Model Error in Counterfactual Worlds

Updated 7 December 2025

The paper details a decomposition of model error into miscalibration and scenario deviation, providing a clear mathematical framework.
It presents regression and surrogate modeling approaches to estimate counterfactual errors under varying data regimes and assumptions.
The work discusses robust counterfactual validation, measurement error impacts, and practical guidelines for scenario design in policy evaluation.

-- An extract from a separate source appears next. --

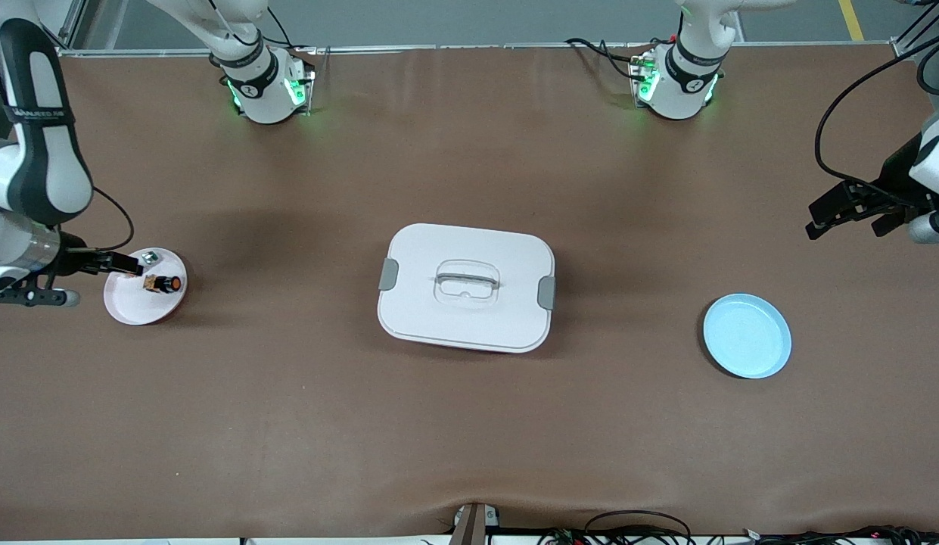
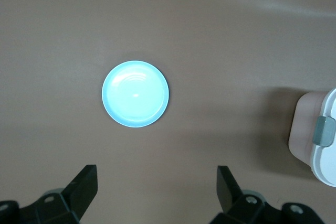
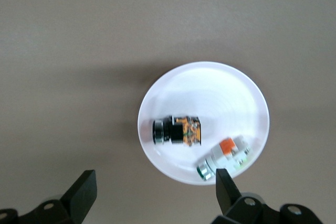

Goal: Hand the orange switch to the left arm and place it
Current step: 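Reach the right gripper down to the orange switch on the white plate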

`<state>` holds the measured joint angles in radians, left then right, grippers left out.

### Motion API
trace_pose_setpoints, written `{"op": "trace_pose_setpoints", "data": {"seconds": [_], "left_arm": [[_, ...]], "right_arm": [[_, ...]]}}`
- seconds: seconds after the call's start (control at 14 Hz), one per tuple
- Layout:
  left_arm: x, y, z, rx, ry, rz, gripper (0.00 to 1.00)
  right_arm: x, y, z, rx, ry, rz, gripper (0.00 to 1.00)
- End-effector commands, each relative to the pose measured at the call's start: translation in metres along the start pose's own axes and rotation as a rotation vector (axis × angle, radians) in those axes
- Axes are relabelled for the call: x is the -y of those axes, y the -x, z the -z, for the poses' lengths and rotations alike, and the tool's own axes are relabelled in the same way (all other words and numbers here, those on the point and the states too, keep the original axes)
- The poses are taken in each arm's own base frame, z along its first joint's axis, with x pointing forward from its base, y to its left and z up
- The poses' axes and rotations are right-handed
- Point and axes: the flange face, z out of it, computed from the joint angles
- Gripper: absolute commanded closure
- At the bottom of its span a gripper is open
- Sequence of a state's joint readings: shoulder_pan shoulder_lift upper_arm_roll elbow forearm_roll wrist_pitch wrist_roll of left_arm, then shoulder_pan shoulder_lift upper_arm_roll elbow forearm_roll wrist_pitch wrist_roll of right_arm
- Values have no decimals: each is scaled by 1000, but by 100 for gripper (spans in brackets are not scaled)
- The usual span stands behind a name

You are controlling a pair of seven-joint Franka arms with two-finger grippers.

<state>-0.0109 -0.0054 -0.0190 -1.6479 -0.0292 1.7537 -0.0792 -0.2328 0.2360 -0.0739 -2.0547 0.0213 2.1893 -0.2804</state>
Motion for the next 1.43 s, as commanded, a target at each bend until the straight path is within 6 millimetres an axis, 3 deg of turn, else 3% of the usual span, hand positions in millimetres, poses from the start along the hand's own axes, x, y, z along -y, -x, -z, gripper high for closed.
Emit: {"op": "trace_pose_setpoints", "data": {"seconds": [0.0, 0.43, 0.64, 0.79, 1.36], "left_arm": [[3, -3, 6, 1, -14, -18, 0], [6, -3, 6, 1, -14, -15, 0], [8, -4, 5, 3, -15, -12, 0], [7, -3, 5, 3, -15, -12, 0], [7, -4, 6, 1, -13, -14, 0]], "right_arm": [[-1, 7, -17, -43, -4, 52, 0], [-11, -3, -63, -51, 9, 90, 0], [-25, -3, -89, -63, 18, 100, 0], [-32, -1, -97, -55, 12, 86, 0], [-25, 5, -120, -27, -34, 53, 0]]}}
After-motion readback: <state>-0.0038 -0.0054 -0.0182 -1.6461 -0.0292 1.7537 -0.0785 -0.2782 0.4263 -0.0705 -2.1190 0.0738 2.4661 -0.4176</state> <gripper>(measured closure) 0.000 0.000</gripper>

Model error in counterfactual worlds refers to the challenge of quantifying, attributing, and mitigating errors that arise when projecting the consequences of hypothetical scenarios using statistical, machine learning, or mechanistic models. Unlike observed forecasting, counterfactual evaluation interrogates a model’s calibration on outcomes that did not—and often cannot—occur, making direct empirical validation impossible. Errors in these settings stem from both model miscalibration (the intrinsic discrepancy between model and truth under the specified scenario) and scenario deviation (the difference between the realized environment and the hypothesized counterfactual). This topic is central in decision support, policy evaluation, algorithmic fairness, and causal inference, and is the focus of a growing literature on principled estimation, identification, and robustness of models used to answer "what if?" questions in science and policy.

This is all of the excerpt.